**ASSIGNMENT:** Your reply should set down word for word each line below from the one with "Flashcard — Front: Where is the orange" through the final line, both included, but none of the pictures.

BEGIN RECORDS FOR THE EXERCISE

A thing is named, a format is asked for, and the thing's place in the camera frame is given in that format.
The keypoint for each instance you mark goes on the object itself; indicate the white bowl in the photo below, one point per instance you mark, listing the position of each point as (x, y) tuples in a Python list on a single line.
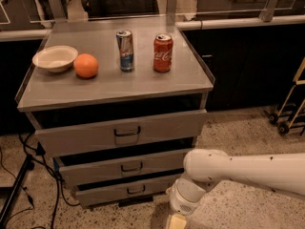
[(55, 59)]

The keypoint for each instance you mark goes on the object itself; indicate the grey metal post right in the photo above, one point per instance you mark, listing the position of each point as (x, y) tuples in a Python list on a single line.
[(268, 12)]

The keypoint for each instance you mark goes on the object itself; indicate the black tripod leg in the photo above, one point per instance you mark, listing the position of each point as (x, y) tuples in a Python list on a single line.
[(14, 190)]

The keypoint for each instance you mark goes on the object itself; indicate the grey top drawer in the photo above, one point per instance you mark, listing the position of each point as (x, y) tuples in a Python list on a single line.
[(78, 139)]

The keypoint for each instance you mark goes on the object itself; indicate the white horizontal rail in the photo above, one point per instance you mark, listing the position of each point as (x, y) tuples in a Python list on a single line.
[(183, 26)]

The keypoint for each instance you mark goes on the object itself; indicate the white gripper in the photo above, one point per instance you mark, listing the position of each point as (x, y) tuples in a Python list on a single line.
[(183, 202)]

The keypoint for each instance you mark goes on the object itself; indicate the grey metal post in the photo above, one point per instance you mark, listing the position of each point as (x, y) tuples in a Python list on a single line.
[(57, 11), (170, 11), (268, 12)]

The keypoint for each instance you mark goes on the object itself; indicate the yellow wheeled cart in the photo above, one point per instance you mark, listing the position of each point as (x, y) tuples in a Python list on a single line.
[(290, 115)]

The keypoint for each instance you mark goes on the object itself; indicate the grey drawer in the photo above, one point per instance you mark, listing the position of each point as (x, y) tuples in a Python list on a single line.
[(78, 139), (124, 191), (123, 167)]

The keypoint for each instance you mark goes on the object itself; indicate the blue silver energy drink can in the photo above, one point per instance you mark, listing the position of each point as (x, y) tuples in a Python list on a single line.
[(125, 47)]

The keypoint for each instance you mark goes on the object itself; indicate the grey metal post left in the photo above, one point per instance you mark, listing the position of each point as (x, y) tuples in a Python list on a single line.
[(57, 11)]

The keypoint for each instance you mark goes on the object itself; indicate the orange fruit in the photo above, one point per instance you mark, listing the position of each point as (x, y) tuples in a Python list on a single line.
[(85, 65)]

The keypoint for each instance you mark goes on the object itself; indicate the grey bottom drawer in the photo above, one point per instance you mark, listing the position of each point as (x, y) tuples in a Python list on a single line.
[(124, 191)]

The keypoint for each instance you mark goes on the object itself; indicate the grey metal drawer cabinet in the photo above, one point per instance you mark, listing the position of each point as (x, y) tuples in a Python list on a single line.
[(61, 100)]

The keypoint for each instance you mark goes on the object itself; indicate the red cola can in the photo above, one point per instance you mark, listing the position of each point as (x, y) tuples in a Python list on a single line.
[(163, 51)]

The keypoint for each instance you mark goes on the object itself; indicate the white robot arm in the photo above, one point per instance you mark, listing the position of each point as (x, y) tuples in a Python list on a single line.
[(204, 169)]

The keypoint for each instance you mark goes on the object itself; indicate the grey middle drawer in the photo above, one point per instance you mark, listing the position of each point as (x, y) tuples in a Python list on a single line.
[(123, 167)]

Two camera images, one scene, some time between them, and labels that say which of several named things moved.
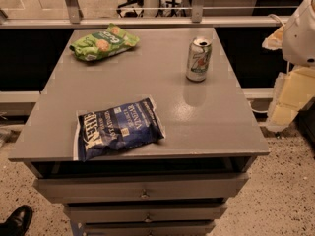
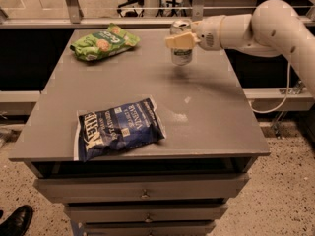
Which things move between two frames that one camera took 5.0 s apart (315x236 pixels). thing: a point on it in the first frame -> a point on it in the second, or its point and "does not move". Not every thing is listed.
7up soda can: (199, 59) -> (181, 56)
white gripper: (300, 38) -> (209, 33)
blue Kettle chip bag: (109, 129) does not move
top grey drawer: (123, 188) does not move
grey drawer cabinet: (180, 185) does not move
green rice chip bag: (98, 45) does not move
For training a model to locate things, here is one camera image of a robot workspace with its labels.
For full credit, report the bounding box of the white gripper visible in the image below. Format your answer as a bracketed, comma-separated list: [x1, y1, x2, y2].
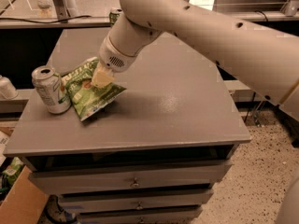
[91, 35, 137, 89]

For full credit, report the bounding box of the green jalapeno chip bag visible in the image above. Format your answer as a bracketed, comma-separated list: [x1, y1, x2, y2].
[62, 57, 125, 121]

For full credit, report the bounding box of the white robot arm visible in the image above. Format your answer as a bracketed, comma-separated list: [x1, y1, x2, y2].
[92, 0, 299, 119]

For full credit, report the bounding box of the white 7up can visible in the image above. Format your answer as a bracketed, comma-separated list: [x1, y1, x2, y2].
[32, 65, 71, 114]

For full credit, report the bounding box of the green soda can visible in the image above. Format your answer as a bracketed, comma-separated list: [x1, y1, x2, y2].
[109, 7, 122, 26]

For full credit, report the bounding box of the grey drawer cabinet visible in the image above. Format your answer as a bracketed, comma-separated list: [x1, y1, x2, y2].
[3, 26, 252, 224]

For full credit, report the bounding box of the white bottle at left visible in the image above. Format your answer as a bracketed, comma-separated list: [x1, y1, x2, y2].
[0, 76, 18, 99]

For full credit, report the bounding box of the top grey drawer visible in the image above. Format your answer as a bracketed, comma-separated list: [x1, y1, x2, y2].
[29, 161, 232, 195]

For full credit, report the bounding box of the grey drawer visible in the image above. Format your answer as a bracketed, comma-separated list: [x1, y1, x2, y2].
[78, 205, 203, 224]
[29, 161, 232, 195]
[59, 189, 213, 213]

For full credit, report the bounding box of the middle grey drawer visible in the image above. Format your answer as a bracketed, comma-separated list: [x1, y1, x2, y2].
[59, 189, 213, 213]

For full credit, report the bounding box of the green package in box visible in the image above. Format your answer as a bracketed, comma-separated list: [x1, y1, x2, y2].
[2, 157, 24, 186]

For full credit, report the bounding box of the cardboard box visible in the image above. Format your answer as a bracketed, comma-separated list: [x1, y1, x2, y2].
[0, 167, 49, 224]

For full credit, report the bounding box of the bottom grey drawer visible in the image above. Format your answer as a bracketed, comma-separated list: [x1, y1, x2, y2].
[78, 205, 203, 224]

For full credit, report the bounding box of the black cable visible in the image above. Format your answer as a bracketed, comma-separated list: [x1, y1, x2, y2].
[0, 14, 92, 24]

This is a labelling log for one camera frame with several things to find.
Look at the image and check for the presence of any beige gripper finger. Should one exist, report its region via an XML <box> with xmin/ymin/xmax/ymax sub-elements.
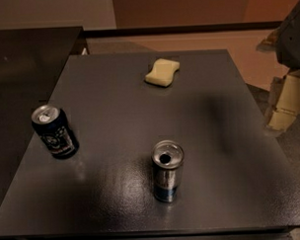
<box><xmin>264</xmin><ymin>69</ymin><xmax>300</xmax><ymax>133</ymax></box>

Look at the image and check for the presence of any silver blue redbull can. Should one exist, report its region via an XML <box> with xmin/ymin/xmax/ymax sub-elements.
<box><xmin>151</xmin><ymin>140</ymin><xmax>184</xmax><ymax>202</ymax></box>

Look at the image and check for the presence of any dark blue soda can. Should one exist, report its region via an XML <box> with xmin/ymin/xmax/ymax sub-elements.
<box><xmin>32</xmin><ymin>105</ymin><xmax>79</xmax><ymax>160</ymax></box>

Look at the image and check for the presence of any yellow sponge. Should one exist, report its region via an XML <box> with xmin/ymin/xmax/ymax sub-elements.
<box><xmin>145</xmin><ymin>58</ymin><xmax>180</xmax><ymax>87</ymax></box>

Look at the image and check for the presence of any dark side table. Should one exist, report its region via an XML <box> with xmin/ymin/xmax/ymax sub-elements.
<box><xmin>0</xmin><ymin>27</ymin><xmax>87</xmax><ymax>206</ymax></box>

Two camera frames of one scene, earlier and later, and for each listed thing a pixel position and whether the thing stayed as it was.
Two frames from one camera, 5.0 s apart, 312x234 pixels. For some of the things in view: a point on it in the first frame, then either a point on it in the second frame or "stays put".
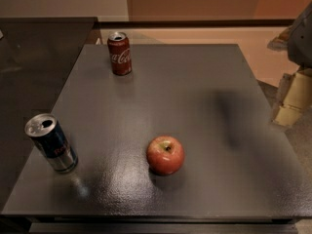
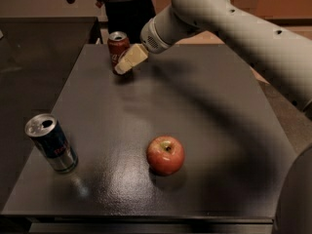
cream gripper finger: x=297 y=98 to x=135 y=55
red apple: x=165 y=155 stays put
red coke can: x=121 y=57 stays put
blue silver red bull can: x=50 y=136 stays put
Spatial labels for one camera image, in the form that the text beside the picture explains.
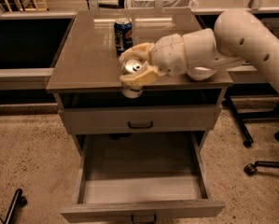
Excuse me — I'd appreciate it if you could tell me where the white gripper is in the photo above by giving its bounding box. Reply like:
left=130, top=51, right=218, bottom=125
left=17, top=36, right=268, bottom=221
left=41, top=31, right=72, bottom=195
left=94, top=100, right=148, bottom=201
left=119, top=34, right=188, bottom=87

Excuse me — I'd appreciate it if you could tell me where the silver 7up soda can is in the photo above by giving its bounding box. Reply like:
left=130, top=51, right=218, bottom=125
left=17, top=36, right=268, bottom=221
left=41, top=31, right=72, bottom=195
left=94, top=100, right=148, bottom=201
left=121, top=59, right=143, bottom=99

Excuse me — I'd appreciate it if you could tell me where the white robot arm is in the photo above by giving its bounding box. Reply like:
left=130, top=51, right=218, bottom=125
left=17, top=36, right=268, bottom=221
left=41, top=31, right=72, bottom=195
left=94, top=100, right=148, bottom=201
left=119, top=9, right=279, bottom=93

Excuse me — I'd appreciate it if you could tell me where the blue Pepsi soda can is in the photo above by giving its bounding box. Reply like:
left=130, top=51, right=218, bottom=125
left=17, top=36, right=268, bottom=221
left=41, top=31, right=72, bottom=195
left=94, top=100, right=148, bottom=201
left=114, top=18, right=133, bottom=54

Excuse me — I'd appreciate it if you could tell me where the closed top drawer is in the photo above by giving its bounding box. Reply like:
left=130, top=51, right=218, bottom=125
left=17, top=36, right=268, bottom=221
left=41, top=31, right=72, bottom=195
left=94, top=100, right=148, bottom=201
left=60, top=105, right=221, bottom=134

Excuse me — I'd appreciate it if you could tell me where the grey drawer cabinet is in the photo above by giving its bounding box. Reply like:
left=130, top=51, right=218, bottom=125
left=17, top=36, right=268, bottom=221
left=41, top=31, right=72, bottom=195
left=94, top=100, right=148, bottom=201
left=47, top=9, right=232, bottom=224

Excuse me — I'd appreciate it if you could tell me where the open middle drawer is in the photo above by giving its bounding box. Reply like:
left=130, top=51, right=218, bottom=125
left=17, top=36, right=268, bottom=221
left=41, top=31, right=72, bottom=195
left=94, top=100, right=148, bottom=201
left=61, top=132, right=225, bottom=224

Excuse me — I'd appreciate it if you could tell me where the white ceramic bowl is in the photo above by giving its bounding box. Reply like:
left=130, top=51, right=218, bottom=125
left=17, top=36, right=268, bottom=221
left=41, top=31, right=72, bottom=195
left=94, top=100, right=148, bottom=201
left=187, top=67, right=216, bottom=81

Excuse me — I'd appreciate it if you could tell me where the black table leg with caster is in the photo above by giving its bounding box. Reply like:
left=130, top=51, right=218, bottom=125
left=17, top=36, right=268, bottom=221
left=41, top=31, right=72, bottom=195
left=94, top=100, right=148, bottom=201
left=224, top=92, right=253, bottom=147

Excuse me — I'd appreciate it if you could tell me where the black chair base leg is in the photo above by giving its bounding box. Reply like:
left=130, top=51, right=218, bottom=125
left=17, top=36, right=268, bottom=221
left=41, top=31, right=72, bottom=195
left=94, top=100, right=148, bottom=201
left=0, top=189, right=28, bottom=224

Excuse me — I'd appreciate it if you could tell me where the wire mesh basket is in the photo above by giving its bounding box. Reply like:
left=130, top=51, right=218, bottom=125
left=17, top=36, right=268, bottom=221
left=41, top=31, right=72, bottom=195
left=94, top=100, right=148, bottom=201
left=125, top=0, right=199, bottom=9

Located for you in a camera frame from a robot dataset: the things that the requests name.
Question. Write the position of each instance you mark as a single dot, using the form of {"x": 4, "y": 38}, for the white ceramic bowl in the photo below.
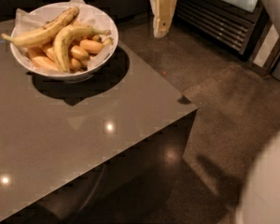
{"x": 65, "y": 76}

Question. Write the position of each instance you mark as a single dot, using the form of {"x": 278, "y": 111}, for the orange banana lower left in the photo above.
{"x": 40, "y": 59}

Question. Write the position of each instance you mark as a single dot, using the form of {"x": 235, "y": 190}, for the small orange banana right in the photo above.
{"x": 92, "y": 47}

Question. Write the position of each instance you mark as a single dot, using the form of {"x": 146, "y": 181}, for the black glass door refrigerator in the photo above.
{"x": 244, "y": 26}

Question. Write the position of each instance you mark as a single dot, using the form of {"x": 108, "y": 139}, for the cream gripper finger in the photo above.
{"x": 163, "y": 12}

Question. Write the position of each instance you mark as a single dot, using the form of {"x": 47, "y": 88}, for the small orange banana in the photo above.
{"x": 79, "y": 53}
{"x": 92, "y": 47}

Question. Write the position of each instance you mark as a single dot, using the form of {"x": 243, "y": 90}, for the curved spotted yellow banana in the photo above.
{"x": 65, "y": 37}

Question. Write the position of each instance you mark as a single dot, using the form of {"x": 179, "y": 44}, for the long upper yellow banana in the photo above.
{"x": 45, "y": 33}

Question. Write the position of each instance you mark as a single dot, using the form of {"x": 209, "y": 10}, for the white paper bowl liner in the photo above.
{"x": 95, "y": 16}

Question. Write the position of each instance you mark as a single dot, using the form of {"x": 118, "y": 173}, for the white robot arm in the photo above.
{"x": 238, "y": 115}

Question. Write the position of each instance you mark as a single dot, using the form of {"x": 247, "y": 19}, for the small orange banana middle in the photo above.
{"x": 79, "y": 53}

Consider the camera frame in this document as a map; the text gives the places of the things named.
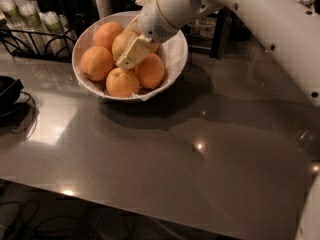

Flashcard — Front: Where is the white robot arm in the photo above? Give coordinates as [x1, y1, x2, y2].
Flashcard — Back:
[138, 0, 320, 240]

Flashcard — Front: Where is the white bowl with paper liner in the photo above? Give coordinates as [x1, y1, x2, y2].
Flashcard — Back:
[72, 11, 188, 102]

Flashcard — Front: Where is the black wire cup rack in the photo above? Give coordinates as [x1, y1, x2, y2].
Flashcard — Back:
[0, 14, 84, 63]

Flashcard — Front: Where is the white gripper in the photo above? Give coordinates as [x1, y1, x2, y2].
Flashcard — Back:
[116, 0, 179, 70]

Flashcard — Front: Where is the black device with cable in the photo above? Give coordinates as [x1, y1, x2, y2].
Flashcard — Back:
[0, 76, 36, 134]

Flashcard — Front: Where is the orange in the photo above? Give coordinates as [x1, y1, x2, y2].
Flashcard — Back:
[80, 46, 114, 82]
[112, 31, 159, 61]
[135, 53, 166, 89]
[106, 68, 140, 98]
[94, 21, 124, 50]

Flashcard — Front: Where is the black condiment shelf rack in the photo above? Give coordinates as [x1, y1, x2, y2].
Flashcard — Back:
[174, 0, 223, 57]

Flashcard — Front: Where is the white cylinder container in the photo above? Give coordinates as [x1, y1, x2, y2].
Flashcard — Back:
[91, 0, 113, 20]

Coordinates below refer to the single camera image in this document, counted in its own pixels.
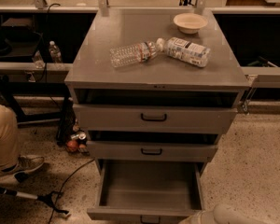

END RECORDS FOR THE EXERCISE

**RESULT FOR THIS TASK:**
Flashcard — Front: Where is the orange in the photo above? Give coordinates as [x1, y1, x2, y2].
Flashcard — Back:
[80, 46, 114, 82]
[112, 31, 159, 61]
[135, 53, 166, 89]
[106, 68, 140, 98]
[94, 21, 124, 50]

Flashcard — Front: Where is the black condiment shelf rack in the photo above? Give coordinates as [x1, y1, x2, y2].
Flashcard — Back:
[174, 0, 223, 57]

Flashcard — Front: Where is the white cylinder container in the photo above? Give coordinates as [x1, y1, x2, y2].
Flashcard — Back:
[91, 0, 113, 20]

Coordinates below refer to the single camera image in this document, counted in its own pixels.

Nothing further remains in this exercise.